In 1968, in Franco Zeffirelli's film adaptation of the play, the part of the Prince was portrayed by Robert Stephens. In 1996, in Baz Luhrmann's film adaptation of the play, he is depicted as the Police Chief of Verona Beach and was portrayed by Vondie Curtis-Hall.

Count Paris

Count Paris is a kinsman of Prince Escalus and seeks to marry Juliet. He is described as handsome, somewhat self-absorbed, and very wealthy.

Paris makes his first appearance in Act I, Scene II, where he expresses his wish to make Juliet his wife and the mother of his children.

In 1968, in Franco Zeffirelli's film adaptation of the play, the part of Paris was portrayed by Roberto Bisacco, and in
the 1996 Baz Luhrmann film it was played by Paul Rudd.

Mercutio

Mercutio is the cousin of Prince Escalus and Count Paris, and is a close friend of Romeo and his cousin Benvolio. He supports and fights on the Montague side of the feud, and just like a Montague, hates the Capulet family. The invitation to the Capulet's party reveals that he has a brother named Valentine. Mercutio is apt to make long, drawn out speeches (the most famous of which is the Queen Mab speech), and is generally thought to be reckless, a jester, and a free spirit. Due to his reckless and flamboyant personality, Mercutio is one of Shakespeare's most popular characters. Mercutio is the instigator of many fights with his rather mean spirited humor, and often insults Tybalt, a renowned swordsman. It is Tybalt's temper that leads to Mercutio's death, and Romeo's banishment and the tragedy that follows.

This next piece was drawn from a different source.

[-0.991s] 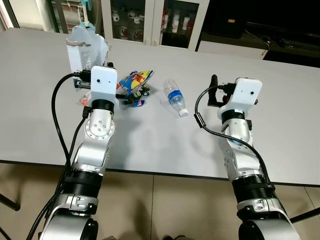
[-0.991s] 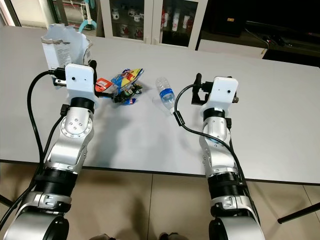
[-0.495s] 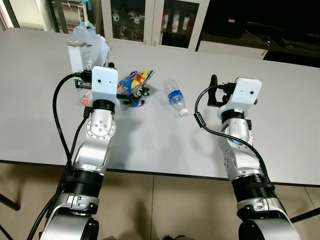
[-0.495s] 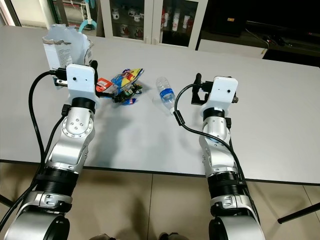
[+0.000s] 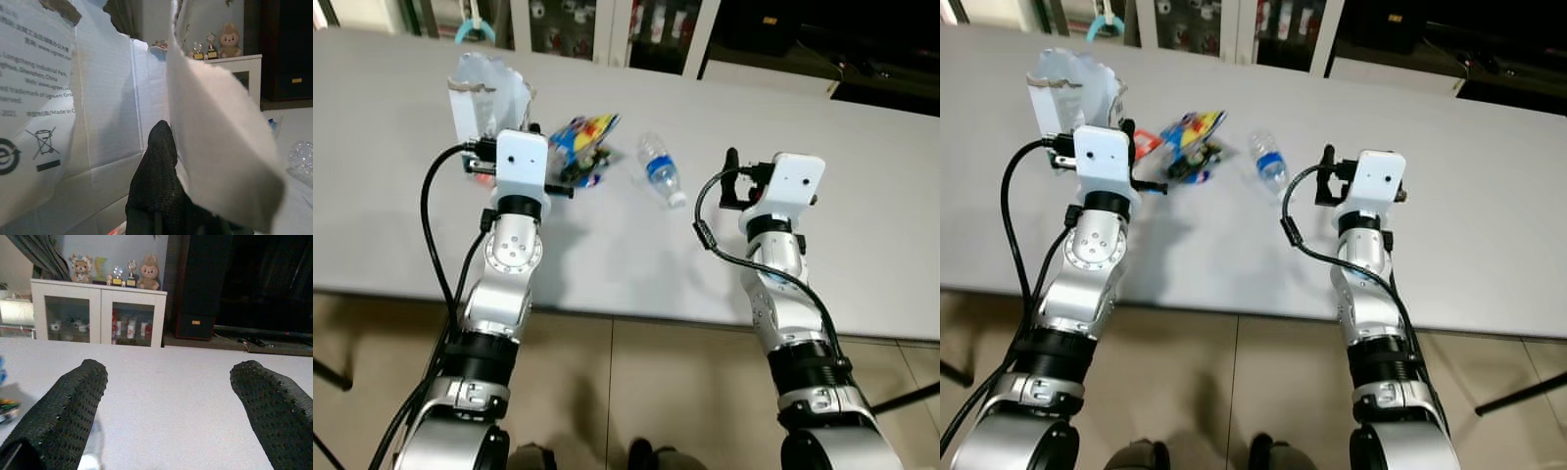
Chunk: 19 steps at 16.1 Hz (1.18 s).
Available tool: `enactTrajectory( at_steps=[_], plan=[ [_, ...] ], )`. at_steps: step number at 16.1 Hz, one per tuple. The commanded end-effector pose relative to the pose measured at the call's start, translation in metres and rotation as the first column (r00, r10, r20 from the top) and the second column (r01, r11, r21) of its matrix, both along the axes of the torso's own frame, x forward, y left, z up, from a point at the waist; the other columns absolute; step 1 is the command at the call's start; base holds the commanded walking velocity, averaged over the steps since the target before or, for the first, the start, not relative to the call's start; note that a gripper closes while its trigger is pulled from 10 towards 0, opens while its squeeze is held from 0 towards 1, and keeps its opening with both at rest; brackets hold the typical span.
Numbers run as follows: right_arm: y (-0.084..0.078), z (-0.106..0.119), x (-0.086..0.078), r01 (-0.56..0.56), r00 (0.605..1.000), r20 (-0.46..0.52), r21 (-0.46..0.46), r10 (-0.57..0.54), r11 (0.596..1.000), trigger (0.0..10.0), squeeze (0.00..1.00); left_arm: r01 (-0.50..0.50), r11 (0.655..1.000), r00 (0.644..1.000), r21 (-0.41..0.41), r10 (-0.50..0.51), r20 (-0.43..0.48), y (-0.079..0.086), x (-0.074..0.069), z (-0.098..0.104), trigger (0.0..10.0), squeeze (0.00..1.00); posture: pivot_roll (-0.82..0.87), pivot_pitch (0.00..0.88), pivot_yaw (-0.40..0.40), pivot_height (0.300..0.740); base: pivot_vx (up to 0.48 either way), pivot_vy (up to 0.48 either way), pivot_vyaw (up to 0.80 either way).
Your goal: Picking trash to rubbish bin
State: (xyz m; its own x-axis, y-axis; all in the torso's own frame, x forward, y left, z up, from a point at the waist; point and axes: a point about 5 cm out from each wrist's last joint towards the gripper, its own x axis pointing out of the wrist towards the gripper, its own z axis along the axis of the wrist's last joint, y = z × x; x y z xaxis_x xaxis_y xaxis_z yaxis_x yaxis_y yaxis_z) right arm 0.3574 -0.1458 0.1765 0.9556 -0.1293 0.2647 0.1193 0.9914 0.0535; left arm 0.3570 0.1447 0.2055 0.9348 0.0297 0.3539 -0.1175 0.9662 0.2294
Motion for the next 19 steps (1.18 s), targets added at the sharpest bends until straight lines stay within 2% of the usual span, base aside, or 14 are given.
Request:
enactTrajectory(
  at_steps=[1, 15, 19],
  plan=[
    [-0.006, -0.002, 0.001, 0.015, 1.0, -0.019, 0.009, -0.015, 1.0, 10.0, 0.0, 0.005, 1.0, 1.0, -0.006, -0.005, 0.024, -0.003, 0.0, 0.004, 10.0, 0.0, -0.07, 0.045, -0.109, 0.74, -0.345, 0.0, 0.0],
    [-0.004, -0.008, 0.001, -0.007, 0.999, -0.052, 0.033, 0.009, 0.999, 10.0, 0.0, 0.026, 1.0, 1.0, -0.002, -0.026, 0.005, -0.008, 0.0, -0.001, 10.0, 0.0, -0.07, 0.018, -0.113, 0.74, -0.318, 0.0, 0.0],
    [-0.005, -0.015, 0.0, -0.01, 0.996, -0.088, 0.059, 0.015, 0.998, 10.0, 0.0, 0.036, 0.999, 0.999, -0.015, -0.037, -0.016, -0.008, 0.0, -0.005, 10.0, 0.0, -0.07, 0.015, -0.112, 0.74, -0.062, 0.0, 0.0]
  ],
)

After Romeo receives a death threat from Tybalt, Mercutio expects Romeo to engage Tybalt in a duel. However, Romeo refuses to fight Tybalt, as Tybalt is Juliet's cousin and therefore his kinsman. Not knowing this, Mercutio is incensed, and decides to fight Tybalt himself. Romeo, not wanting his best friend or his relative to get hurt, intervenes, causing Mercutio to be killed by Tybalt stabbing under Romeo's arm.

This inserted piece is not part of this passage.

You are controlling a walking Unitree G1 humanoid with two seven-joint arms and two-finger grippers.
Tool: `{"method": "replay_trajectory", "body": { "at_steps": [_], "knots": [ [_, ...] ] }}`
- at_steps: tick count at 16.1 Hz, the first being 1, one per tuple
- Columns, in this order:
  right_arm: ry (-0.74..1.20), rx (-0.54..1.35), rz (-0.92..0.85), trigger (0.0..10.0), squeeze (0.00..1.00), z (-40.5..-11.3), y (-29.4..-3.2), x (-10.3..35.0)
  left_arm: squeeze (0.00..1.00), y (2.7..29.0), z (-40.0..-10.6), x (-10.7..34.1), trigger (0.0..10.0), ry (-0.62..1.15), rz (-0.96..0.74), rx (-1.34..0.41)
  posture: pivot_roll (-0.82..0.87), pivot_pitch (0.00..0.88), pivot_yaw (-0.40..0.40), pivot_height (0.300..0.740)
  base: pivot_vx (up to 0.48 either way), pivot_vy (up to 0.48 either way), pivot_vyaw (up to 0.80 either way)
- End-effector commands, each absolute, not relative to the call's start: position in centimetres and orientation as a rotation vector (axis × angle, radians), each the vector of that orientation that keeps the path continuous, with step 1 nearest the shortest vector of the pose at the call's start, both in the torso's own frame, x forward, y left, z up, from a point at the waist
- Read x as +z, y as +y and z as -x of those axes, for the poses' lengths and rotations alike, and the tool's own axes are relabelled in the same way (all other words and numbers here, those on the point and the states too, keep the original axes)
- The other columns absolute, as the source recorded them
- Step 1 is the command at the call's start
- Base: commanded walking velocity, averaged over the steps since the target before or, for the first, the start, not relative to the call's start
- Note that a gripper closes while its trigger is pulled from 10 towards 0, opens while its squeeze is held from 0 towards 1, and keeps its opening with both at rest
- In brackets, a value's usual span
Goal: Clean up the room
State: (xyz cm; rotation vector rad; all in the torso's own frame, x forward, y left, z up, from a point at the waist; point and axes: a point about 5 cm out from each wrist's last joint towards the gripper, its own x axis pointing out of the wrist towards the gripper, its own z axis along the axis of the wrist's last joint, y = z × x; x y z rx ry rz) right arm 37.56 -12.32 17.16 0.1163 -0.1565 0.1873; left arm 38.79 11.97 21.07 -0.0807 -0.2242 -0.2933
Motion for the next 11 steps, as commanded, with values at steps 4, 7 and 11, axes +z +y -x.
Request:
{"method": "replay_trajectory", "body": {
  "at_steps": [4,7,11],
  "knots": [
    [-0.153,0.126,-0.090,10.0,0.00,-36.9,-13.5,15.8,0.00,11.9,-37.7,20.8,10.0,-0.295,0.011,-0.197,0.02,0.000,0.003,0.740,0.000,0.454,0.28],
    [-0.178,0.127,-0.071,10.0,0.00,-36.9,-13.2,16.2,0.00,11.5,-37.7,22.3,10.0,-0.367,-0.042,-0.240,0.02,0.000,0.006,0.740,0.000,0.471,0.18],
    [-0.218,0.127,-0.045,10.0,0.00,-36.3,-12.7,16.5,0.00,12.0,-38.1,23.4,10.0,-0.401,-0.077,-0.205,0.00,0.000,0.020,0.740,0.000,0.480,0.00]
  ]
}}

Before he dies, Mercutio casts "a plague o' both your houses!" He makes one final pun before he dies: "Ask for me tomorrow, and you shall find me a grave man". In revenge for the murder of his best friend, Romeo slays Tybalt, thus leading to Romeo's banishment from Verona and the increasingly tragic turn of events that follows.

In 1968, in Franco Zeffirelli's film adaptation of the play, the part of Mercutio was portrayed by John McEnery.

Page to Paris
Another page accompanies Paris to the Capulet's crypt when he goes to mourn Juliet. He stands guard as Paris enters, ordered to "whistle then to me, / As signal that thou hear'st something approach". When Romeo and Paris break into a brawl, the page runs away to call the Watch. He returns with the Watch too late to stop the fray and later testifies to the Prince of Paris' intentions.

House of Capulet
The Capulet family (in Italian, "Capuleti") in the play was named after an actual political faction of the 13th century.
Notably, the Capulet family is often portrayed as the more aggressive family, as much of the conflict is caused by them. They are also more developed, since more attention is given to their family life.

Lord Capulet

Lord Capulet is the patriarch of the Capulet family, the father of Juliet, and uncle of Tybalt. He is very wealthy. He is sometimes commanding but also convivial, as at the ball: when Tybalt tries to duel with Romeo, Capulet tries to calm him and then threatens to throw him out of the family if he does not control his temper; he does the same to his daughter later in the play.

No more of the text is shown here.